Na mesma linha, uma análise da Forensic Architecture, uma equipe de pesquisa da Goldsmiths, Universidade de Londres, conclui que "esse novo sistema de distribuição de ajuda é simplesmente uma extensão da arquitetura existente de controle espacial da Strip". "As rotas estabelecidas para acesso civil a esses centros de distribuição de ajuda são uma continuação das rotas de incursão militar israelense, formando uma rede militarizada projetada para facilitar o deslocamento forçado e o controle populacional."
Além de forçar a população a se deslocar para o sul, até a fronteira egípcia, para receber alimentos, o exército israelense está executando uma estratégia de bombardeios e evacuações contínuas e massivas "para desmantelar e destruir completamente Gaza, não apenas para neutralizar alvos militares", disse a Oxfam Intermón em uma análise publicada na quinta-feira.
Segundo o relatório, desde que o cessar-fogo foi quebrado em 18 de março, Israel emitiu mais de 30 ordens de deslocamento forçado — quase uma a cada dois dias — abrangendo 68 dos 79 bairros, algumas em várias ocasiões. "Esses bairros, juntamente com a expansão das zonas de exclusão militar israelense, representam mais de 80% da Faixa de Gaza", alerta a ONG. O efeito cumulativo é o confinamento de fato da população em campos superlotados e sem infraestrutura. A escala e a frequência implacáveis dessas ordens tornaram praticamente impossível para as pessoas encontrarem abrigo.

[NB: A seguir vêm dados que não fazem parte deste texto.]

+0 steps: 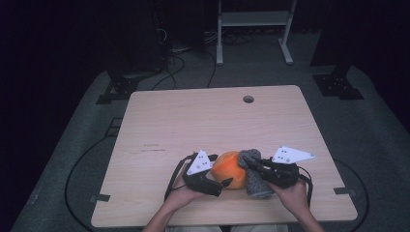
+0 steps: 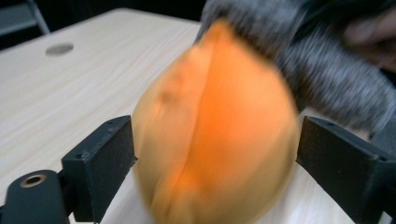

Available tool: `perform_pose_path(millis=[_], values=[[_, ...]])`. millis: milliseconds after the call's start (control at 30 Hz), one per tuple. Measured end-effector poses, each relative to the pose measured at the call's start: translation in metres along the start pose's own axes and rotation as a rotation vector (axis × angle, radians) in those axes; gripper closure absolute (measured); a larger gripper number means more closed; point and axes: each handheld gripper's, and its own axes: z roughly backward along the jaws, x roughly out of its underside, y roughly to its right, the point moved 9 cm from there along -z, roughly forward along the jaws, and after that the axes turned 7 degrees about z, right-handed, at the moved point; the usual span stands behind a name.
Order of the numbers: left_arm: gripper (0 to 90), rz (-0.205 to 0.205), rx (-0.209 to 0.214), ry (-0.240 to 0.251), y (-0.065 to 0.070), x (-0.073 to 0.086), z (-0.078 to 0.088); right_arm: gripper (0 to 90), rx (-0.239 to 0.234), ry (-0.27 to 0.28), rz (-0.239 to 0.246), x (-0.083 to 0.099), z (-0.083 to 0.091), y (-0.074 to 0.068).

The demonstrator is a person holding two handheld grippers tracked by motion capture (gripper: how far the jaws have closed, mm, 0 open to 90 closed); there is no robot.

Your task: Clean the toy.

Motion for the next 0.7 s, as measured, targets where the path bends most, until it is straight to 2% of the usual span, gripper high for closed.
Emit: perform_pose_path(millis=[67, 100, 167, 300, 367, 400, 433, 500, 567, 600, 667, 700], values=[[12.3, 0.019, 0.017, -0.019, -0.001, 0.005, -0.003, 80.5, -0.005, 0.007, -0.023, 0.001, 0.001, 0.004], [17.5, 0.016, 0.019, -0.004, -0.001, 0.006, -0.004, 80.5, -0.005, 0.01, -0.029, 0.002, 0.001, 0.005], [28.1, 0.009, -0.001, 0.019, -0.002, 0.004, -0.003, 80.4, -0.011, 0.019, -0.067, 0.006, 0.001, 0.009], [33.9, 0.032, -0.019, 0.027, -0.003, 0.001, -0.002, 80.4, 0.01, -0.008, -0.097, 0.017, 0.001, 0.02], [35.6, 0.039, -0.021, 0.039, -0.002, -0.002, 0.0, 80.5, 0.024, -0.013, -0.086, 0.017, 0.003, 0.019], [37.1, 0.043, -0.02, 0.043, -0.001, -0.003, 0.001, 80.5, 0.036, -0.005, -0.053, 0.01, 0.006, 0.013], [38.1, 0.054, -0.017, 0.053, 0.0, -0.005, 0.002, 80.5, 0.028, 0.013, -0.031, 0.003, 0.009, 0.008], [39.3, 0.074, -0.002, 0.054, 0.003, -0.009, 0.003, 80.4, -0.039, 0.074, -0.034, -0.01, 0.012, -0.004], [39.8, 0.062, 0.011, 0.06, 0.008, -0.012, 0.004, 80.5, -0.037, 0.064, 0.003, -0.015, 0.01, -0.011], [40.2, 0.059, 0.011, 0.065, 0.01, -0.014, 0.005, 80.5, -0.031, 0.048, 0.019, -0.012, 0.007, -0.01], [41.0, 0.06, 0.007, 0.072, 0.009, -0.016, 0.006, 80.5, -0.032, 0.045, -0.009, -0.006, 0.006, -0.003], [41.2, 0.075, 0.005, 0.08, 0.007, -0.017, 0.007, 80.5, -0.027, 0.038, -0.02, -0.002, 0.005, 0.001]])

Nesta quinta-feira, Israel exigiu a evacuação e o fechamento do Hospital Al Awda, no norte da Faixa de Gaza, denunciou o Ministério da Saúde do enclave palestino controlado pelo Hamas. Há uma semana, o exército israelense ordenou a evacuação deste centro, o único em operação na região norte, onde permanecem 59 pessoas, entre pacientes e equipe médica.

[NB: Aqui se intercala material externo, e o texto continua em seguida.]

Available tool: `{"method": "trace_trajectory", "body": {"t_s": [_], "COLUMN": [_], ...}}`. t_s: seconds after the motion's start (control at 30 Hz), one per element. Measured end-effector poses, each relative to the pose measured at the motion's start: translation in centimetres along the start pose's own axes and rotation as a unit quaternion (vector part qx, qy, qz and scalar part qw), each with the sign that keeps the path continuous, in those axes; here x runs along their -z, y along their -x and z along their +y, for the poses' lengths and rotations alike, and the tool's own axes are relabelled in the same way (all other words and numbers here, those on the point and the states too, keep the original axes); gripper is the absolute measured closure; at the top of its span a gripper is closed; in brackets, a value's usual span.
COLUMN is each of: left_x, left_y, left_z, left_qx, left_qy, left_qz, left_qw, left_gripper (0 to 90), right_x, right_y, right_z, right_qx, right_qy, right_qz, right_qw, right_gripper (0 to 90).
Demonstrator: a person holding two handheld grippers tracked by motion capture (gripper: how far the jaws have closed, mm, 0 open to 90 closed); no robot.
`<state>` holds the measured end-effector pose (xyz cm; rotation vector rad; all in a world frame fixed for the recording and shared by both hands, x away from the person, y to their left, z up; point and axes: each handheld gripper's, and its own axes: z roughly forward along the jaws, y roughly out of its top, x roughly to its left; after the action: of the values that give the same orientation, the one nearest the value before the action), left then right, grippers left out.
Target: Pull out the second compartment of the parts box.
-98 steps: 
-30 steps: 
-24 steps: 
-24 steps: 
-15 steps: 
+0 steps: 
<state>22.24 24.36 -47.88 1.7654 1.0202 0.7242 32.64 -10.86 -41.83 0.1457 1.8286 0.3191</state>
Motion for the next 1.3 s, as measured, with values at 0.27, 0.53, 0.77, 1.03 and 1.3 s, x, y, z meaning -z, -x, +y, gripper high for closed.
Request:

De acordo com o jornal israelense Haaretz, três reservistas exigiram que "o exército mude sua política em Gaza para proibir a expulsão de seus moradores" em uma petição apresentada na quinta-feira ao Supremo Tribunal de Justiça.
"Parte da missão de guerra, apresentada pelo primeiro-ministro e pelo ministro da defesa, é a realocação forçada dos moradores da Faixa de Gaza para a parte sul da Faixa", lembraram os reservistas. Esse objetivo, eles enfatizam, "contradiz normas morais básicas, a tradição judaica e o direito internacional, e constitui um crime de guerra".

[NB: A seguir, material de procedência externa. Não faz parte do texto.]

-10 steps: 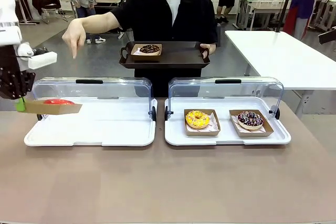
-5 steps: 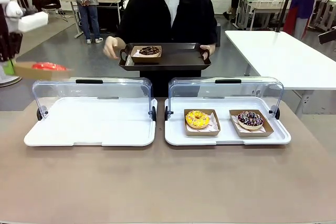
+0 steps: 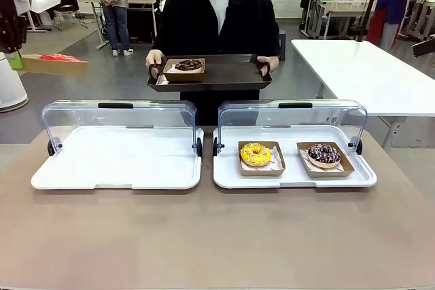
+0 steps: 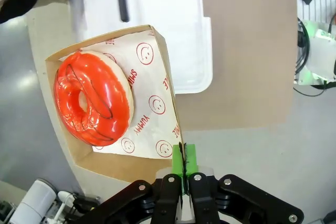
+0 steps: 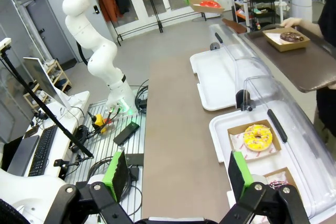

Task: Provide the desired donut to the person.
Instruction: Pick up and lift the Paper togo box containing the Donut pointed at by the person.

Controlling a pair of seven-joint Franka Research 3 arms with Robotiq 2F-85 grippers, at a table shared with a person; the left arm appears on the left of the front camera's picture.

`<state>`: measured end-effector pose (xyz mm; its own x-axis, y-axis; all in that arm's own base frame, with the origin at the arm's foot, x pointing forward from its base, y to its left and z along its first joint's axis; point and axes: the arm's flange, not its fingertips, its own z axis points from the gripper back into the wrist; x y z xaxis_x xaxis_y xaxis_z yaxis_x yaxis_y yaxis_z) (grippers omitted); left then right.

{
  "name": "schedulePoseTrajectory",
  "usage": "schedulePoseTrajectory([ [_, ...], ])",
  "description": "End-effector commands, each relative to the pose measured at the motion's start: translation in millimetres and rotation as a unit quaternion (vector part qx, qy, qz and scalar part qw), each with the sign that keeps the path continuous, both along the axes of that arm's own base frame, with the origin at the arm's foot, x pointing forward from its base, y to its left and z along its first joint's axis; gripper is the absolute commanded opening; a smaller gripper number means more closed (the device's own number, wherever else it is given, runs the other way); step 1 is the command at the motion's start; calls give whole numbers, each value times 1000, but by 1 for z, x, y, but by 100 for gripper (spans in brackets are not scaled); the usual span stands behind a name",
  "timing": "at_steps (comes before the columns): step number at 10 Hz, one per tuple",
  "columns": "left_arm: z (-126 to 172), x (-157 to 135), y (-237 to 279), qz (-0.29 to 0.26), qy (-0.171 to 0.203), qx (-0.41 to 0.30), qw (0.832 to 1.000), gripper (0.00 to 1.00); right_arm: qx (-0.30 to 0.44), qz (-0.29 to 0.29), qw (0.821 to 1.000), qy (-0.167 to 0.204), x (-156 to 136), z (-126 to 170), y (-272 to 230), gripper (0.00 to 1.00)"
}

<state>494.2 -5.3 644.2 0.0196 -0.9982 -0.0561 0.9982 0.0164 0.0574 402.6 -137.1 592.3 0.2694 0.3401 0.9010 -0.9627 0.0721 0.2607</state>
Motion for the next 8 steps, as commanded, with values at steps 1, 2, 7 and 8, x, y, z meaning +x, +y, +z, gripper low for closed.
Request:
schedulePoseTrajectory([
  [1,7,16,9,19,-11,-32,999,0,3,3,1000,-2,-1,1,0,100],
  [2,6,20,14,16,-17,-48,999,0,3,3,1000,-2,-1,1,0,100],
  [7,1,20,16,19,-10,-40,999,0,3,3,1000,-2,-1,1,0,100],
  [8,1,20,16,19,-10,-40,999,0,3,3,1000,-2,-1,1,0,100],
])
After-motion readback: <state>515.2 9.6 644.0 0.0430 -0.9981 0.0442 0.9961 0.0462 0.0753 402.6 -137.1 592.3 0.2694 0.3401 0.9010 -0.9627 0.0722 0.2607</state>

“O despovoamento está acontecendo em Gaza. Por meio de assassinatos, fome, destruição de assistência médica, deslocamento de moradias e falta de água limpa”, afirma Scott Lucas, especialista em política internacional do Instituto Clinton da Universidade de Dublin, em um artigo no The Conversation, antes do lançamento do novo mecanismo de distribuição de ajuda.